It was meant to be a historic moment for the residents and businesses of Enfield – the withdrawal from Labour’s flagship New Towns programme. [some emphasis, links added]
Alessandro Georgiou, the newly elected Conservative council leader, had campaigned on a platform of protecting the green belt in the North London borough from plans to build 21,000 new homes.
And just a day after wrestling back Tory control of the council following 16 years of Labour rule, his minority-led administration appeared to duly deliver.
“We have been elected to protect Enfield’s green belt,” he wrote to Matthew Pennycook, the housing minister, on May 27, “and today we are honouring that commitment by formally withdrawing from the new town process.”

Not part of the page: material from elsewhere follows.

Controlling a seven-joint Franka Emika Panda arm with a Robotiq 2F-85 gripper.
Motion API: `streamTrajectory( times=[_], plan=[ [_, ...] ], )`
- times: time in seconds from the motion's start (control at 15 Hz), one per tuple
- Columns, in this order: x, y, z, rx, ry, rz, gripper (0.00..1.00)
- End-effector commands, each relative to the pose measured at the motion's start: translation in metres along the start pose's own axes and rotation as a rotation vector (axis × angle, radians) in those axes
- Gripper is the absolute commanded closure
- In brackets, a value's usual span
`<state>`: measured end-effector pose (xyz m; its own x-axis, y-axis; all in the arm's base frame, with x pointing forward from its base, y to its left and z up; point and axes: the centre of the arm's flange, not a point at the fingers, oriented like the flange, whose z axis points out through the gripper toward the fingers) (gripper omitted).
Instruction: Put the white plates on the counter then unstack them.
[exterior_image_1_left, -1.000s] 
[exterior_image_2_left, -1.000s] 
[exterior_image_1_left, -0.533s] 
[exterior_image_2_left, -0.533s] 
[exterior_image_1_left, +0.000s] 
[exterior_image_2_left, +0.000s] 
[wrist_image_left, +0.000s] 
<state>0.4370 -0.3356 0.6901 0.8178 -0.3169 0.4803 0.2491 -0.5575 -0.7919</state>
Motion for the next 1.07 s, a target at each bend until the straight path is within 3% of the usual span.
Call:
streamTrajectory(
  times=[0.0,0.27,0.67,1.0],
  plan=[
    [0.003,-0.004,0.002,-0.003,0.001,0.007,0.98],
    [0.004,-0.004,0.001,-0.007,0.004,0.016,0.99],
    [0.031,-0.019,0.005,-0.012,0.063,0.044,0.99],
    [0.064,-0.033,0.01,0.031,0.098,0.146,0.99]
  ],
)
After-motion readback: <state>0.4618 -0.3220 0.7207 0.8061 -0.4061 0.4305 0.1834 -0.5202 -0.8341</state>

For dozens of independent businesses in the Crews Hill area, which had been earmarked for redevelopment under the scheme, the general feeling was one of pure elation.
Crews Hill, on the border of Hertfordshire, is known for its green spaces and “golden mile” of garden centers and nurseries.

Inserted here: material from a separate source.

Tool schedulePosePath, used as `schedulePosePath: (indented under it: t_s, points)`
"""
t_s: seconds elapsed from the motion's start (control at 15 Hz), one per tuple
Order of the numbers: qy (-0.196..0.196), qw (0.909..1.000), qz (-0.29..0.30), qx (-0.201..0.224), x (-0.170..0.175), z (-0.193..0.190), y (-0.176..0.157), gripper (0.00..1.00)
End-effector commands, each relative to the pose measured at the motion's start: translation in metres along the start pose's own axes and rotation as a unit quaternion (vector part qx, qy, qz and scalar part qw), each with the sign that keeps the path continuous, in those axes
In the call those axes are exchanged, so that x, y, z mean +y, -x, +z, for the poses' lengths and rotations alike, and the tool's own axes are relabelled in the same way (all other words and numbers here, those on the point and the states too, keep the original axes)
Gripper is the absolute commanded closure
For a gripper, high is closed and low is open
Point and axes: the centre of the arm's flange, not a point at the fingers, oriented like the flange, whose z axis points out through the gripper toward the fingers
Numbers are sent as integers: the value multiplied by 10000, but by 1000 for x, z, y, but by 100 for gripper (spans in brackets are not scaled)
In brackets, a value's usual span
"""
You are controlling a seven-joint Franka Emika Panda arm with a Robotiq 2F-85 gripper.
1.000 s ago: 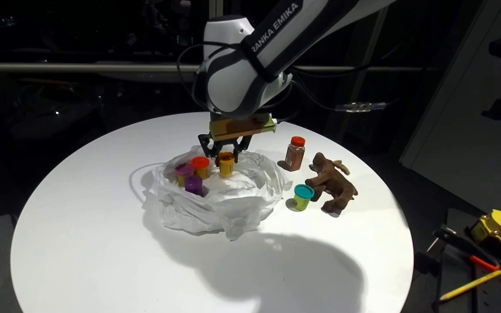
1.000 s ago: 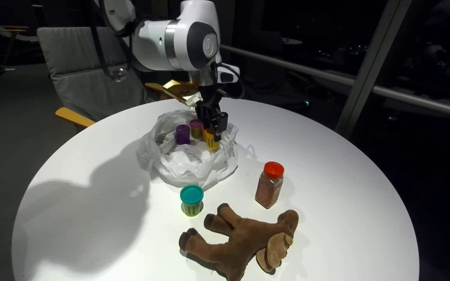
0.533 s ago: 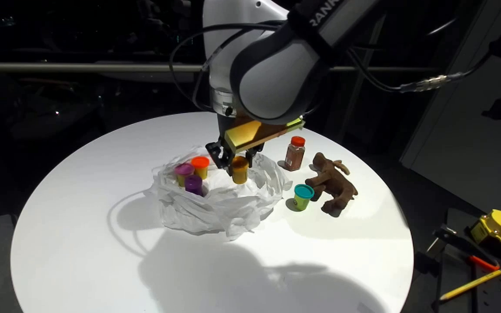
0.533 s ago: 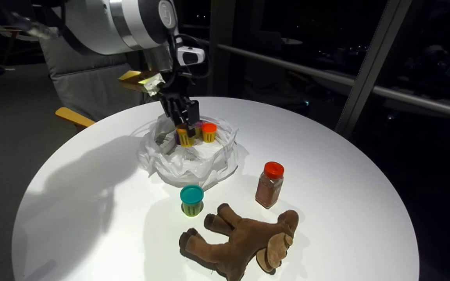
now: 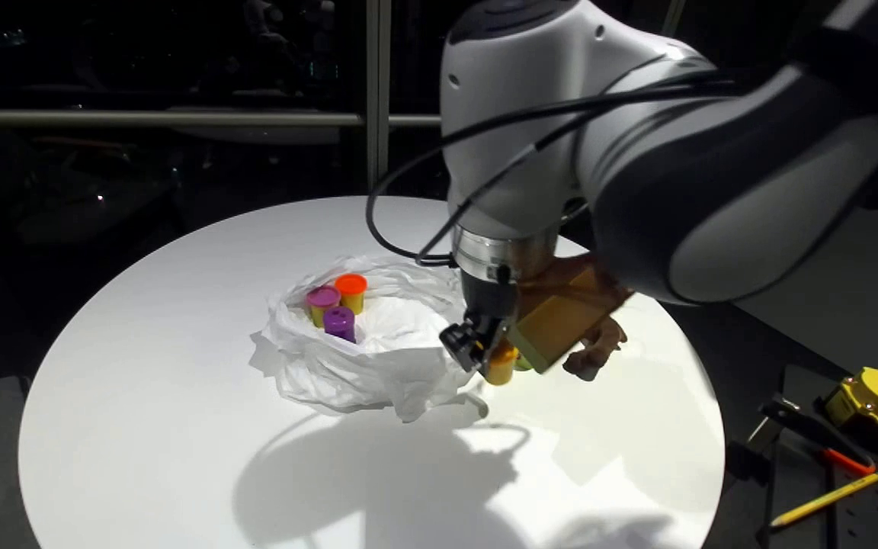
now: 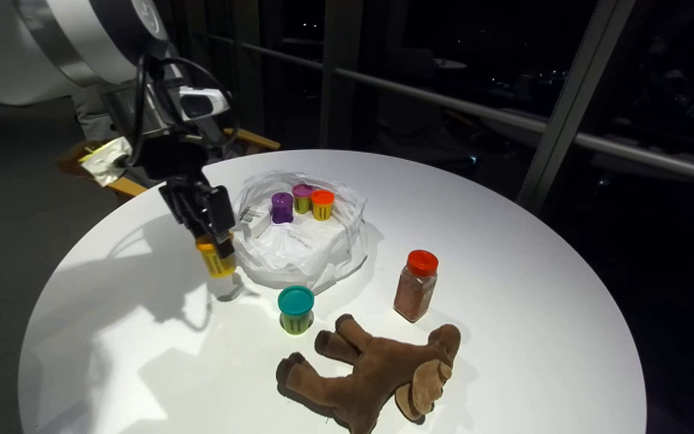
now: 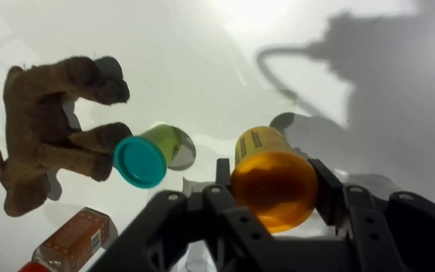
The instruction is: Remove the contents from the bag and put them on the table.
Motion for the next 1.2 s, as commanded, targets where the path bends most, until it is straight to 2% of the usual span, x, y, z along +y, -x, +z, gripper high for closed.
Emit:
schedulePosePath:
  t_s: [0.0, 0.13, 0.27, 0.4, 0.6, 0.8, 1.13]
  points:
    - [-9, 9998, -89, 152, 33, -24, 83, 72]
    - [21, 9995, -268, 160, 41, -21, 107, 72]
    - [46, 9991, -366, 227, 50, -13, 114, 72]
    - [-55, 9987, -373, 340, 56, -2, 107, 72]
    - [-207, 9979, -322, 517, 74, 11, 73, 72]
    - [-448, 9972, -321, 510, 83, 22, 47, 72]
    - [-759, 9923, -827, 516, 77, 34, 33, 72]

“Everybody was over the moon,” says Trevor Wyllie, 61, who has run the Enfield Bird Centre for 38 years and feared his shop would face the wrecking ball under Labour’s proposals. “The businesses around here aren’t pop-ups; they’ve been here for decades.”

But just 14 miles south, the Mayor of London had other ideas.

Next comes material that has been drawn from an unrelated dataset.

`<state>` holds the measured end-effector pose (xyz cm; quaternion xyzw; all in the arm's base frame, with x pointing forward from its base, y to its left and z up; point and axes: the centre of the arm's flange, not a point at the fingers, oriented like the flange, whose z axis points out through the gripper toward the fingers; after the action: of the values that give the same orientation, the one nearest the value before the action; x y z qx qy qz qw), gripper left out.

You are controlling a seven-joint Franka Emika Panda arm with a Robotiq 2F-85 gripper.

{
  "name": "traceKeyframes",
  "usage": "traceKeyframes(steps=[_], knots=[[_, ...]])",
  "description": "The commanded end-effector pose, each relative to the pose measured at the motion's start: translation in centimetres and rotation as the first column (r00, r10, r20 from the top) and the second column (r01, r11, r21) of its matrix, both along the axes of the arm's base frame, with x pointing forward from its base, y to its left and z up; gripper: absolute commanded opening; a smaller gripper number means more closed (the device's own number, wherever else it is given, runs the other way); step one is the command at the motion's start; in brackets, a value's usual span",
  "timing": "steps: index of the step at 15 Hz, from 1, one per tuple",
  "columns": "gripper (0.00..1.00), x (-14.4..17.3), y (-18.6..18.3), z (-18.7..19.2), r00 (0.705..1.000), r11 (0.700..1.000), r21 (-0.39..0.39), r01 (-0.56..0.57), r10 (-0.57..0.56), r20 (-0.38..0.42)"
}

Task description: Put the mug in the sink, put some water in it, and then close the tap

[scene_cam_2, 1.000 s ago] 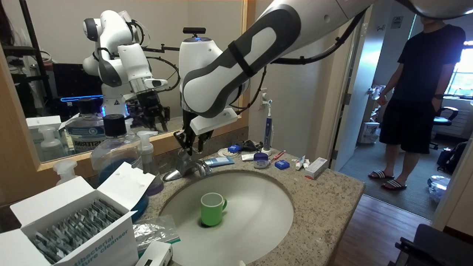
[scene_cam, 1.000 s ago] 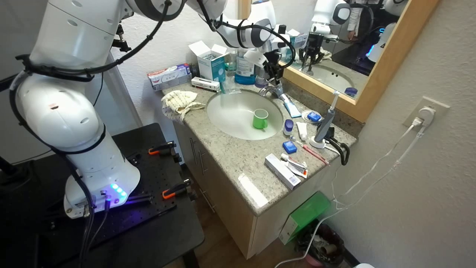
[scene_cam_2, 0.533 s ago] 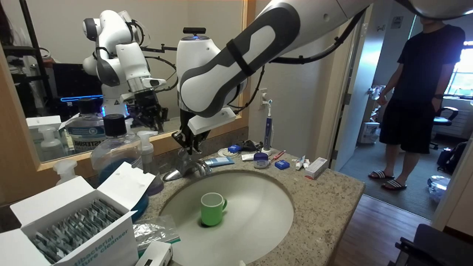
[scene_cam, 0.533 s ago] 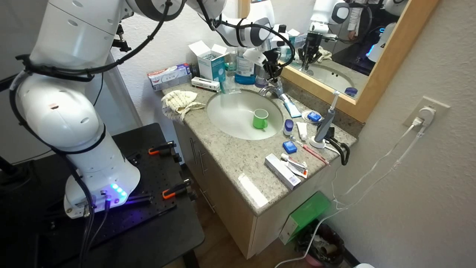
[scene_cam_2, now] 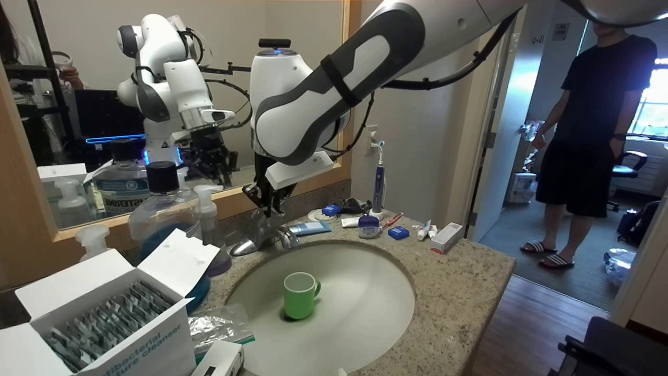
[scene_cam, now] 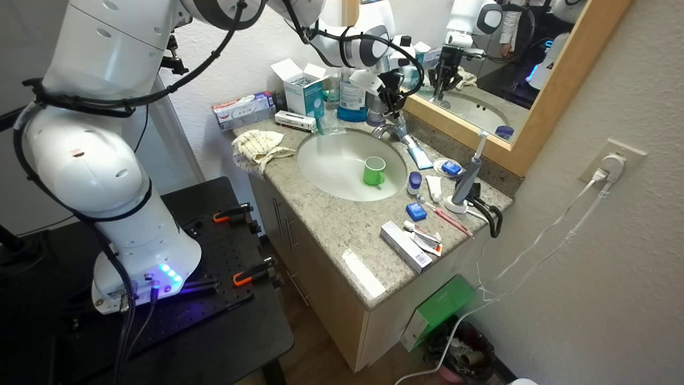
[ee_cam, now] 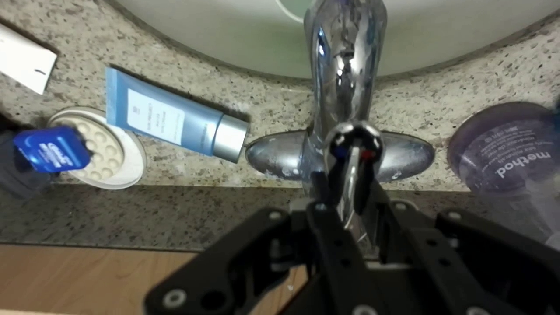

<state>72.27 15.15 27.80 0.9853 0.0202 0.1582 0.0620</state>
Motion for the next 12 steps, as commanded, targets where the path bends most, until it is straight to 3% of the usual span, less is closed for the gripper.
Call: traceKeyframes(steps=[1,7,12], knots=[[0.53,-1.2,-0.7,3.7,0.998,1.000,0.021,-0.003,0.001,0.059],[0.99,-1.5,-1.6,6.3,0.995,0.999,0.031,0.010,-0.013,0.098],[1.00,-3.4,-3.1,3.7,0.998,0.998,0.053,0.024,-0.027,0.065]])
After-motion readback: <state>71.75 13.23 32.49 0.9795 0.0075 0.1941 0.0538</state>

Sir Sadiq Khan’s office quickly responded to the withdrawal by insisting it would seek to continue pursuing plans for a new town in the area regardless.
“Crews Hill and other sites in the borough represent a significant opportunity to deliver sustainable, high-quality neighbourhoods,” a City Hall spokesman said. “Alongside the Government, we will continue to work closely with councillors in Enfield to further develop plans.”
They did not rule out the option of stripping planning decision-making from the council and handing it to Sir Sadiq and his officials.

Sir Keir Starmer also weighed in, naming Enfield specifically, and saying the Government would not give in to “the naysayers and the blockers” and would “get Britain building again”.
For the first major new towns scheme since the 1970s, it does not bode well. …snip…
Local elections last month gave voters a chance to voice their frustrations at the Government’s performance – nearly 1,500 Labour councillors were unseated across the UK.
In Enfield, it resulted in 31 Conservative councillors, 27 Labour, and five Green members elected.
“Labour had a very willing and cooperative council that was prepared to give up Enfield for development,” says Carol Fisk, of local group Action for Enfield’s Future.
“But then 77pc of voters voted for parties that opposed the new town.
“If the Mayor of London now goes ahead saying ‘we don’t care, we’re going to build on it anyway’, then that doesn’t sound like democracy to me – that’s autocracy.”